- _WHAT IS NEEDED_: In the material below, find the line containing "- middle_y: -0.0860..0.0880" and the line containing "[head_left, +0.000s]", then reproduce exactly both of them and every line between, and nothing else.

==========

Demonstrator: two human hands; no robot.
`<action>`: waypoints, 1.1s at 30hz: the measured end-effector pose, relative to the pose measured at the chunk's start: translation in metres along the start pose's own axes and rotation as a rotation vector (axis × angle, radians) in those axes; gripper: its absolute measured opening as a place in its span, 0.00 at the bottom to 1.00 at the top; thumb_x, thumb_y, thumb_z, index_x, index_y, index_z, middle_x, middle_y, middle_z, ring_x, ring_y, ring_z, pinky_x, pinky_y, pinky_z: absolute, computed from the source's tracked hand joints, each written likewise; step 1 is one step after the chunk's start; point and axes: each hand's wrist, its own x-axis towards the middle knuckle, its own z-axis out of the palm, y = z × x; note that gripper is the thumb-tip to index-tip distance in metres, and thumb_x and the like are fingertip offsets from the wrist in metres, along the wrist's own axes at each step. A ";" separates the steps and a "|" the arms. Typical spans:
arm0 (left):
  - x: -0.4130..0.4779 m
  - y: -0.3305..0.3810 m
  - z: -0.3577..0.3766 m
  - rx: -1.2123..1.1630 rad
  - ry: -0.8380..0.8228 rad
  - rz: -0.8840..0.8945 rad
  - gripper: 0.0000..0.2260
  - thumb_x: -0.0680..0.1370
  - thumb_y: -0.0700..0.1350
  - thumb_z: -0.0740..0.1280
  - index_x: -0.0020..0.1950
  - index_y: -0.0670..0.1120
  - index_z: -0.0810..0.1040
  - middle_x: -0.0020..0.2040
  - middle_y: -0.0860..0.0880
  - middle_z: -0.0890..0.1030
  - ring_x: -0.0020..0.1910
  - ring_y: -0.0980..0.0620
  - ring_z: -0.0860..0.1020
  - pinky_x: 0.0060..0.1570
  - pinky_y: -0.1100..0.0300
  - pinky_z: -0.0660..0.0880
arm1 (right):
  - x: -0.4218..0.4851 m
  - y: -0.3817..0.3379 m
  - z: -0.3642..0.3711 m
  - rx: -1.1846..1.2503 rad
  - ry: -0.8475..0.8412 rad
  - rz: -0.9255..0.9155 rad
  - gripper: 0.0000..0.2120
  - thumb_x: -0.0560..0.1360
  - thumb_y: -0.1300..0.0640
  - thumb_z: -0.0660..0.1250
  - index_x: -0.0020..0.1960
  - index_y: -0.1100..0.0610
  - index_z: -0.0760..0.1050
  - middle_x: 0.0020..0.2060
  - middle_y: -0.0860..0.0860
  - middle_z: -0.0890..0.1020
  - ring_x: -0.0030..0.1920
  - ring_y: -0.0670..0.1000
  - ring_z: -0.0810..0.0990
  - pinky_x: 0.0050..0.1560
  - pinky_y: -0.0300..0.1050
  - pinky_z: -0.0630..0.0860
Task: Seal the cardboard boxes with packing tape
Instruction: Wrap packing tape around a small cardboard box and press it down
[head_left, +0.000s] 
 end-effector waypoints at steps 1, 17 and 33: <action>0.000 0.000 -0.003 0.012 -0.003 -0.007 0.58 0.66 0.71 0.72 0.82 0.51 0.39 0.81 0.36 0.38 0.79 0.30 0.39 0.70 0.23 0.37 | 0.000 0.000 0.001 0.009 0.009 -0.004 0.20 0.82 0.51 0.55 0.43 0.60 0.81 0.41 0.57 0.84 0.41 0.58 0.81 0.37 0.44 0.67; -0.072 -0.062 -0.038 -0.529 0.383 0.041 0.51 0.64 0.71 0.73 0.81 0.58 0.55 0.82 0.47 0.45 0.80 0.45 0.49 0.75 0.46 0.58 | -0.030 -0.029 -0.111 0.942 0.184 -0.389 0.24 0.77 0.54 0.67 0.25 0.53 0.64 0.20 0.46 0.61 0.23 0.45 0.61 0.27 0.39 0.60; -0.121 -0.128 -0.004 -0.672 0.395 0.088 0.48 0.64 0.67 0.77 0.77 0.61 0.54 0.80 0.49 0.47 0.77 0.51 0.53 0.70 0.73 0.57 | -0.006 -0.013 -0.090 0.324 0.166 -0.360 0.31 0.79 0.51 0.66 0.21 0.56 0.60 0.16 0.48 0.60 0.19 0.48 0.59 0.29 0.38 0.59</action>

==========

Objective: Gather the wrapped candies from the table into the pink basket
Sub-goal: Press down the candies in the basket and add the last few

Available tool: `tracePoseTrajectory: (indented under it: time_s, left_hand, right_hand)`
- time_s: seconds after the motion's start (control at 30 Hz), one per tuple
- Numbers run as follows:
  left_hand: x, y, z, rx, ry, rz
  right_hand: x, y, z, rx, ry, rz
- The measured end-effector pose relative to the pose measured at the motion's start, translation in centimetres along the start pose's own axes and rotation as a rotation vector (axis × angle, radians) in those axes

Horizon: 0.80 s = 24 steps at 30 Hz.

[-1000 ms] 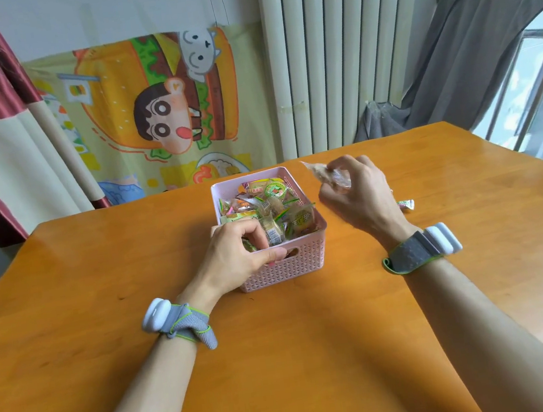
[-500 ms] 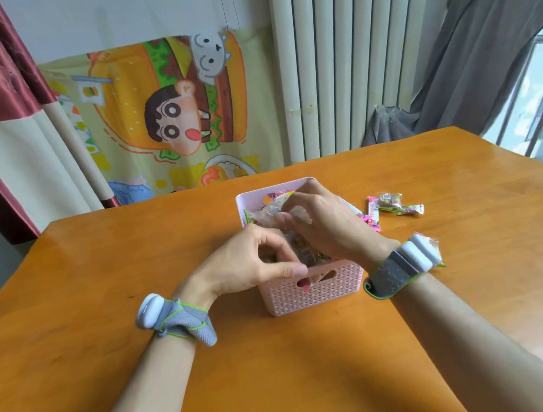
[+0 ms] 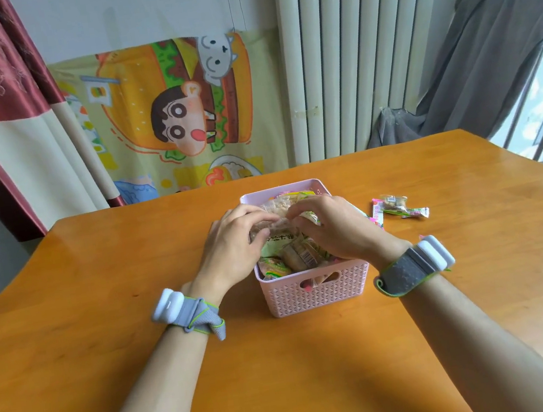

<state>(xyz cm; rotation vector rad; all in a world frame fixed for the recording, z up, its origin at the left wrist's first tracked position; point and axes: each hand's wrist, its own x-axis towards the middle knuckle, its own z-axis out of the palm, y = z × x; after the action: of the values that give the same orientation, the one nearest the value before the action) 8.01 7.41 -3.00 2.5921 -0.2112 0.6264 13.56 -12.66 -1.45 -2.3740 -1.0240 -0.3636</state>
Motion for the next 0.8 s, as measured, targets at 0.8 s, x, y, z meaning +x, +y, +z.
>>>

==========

- _EXPECTED OUTPUT_:
  - middle_y: -0.0860..0.0880
  - middle_z: -0.0890..0.1030
  - ring_x: -0.0020..0.1910
  - ring_y: -0.0980..0.0620
  - ring_z: -0.0860..0.1020
  - pinky_x: 0.0060..0.1570
  - pinky_y: -0.1100..0.0300
  - pinky_z: -0.0660..0.0880
arm1 (right):
  - x: -0.4218..0.4851 m
  - y: -0.3817..0.3379 m
  - z: -0.3642..0.3711 m
  - rx: -1.1846..1.2503 rad
  - ry: -0.8475..0.8412 rad
  - rz: -0.9255..0.9155 rad
  - gripper: 0.0000..0.2120
  - thumb_x: -0.0560..0.1360
  - thumb_y: -0.1300..0.0640
  - thumb_z: -0.0660..0.1250
  - index_x: -0.0020..0.1960
  - index_y: -0.1100..0.0610
  - index_z: -0.0760..0.1050
  - middle_x: 0.0020..0.2060
  - middle_y: -0.0860..0.0860
  - middle_z: -0.0890..0.1020
  - ring_x: -0.0030..0.1920
  - ring_y: -0.0670..0.1000
  - ring_z: -0.0810..0.0990
  - pinky_x: 0.0050..0.1560
  - pinky_y: -0.0300..0.1050
  - pinky_z: -0.0630..0.0860
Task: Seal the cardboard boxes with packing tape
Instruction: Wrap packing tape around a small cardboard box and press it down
[head_left, +0.000s] 

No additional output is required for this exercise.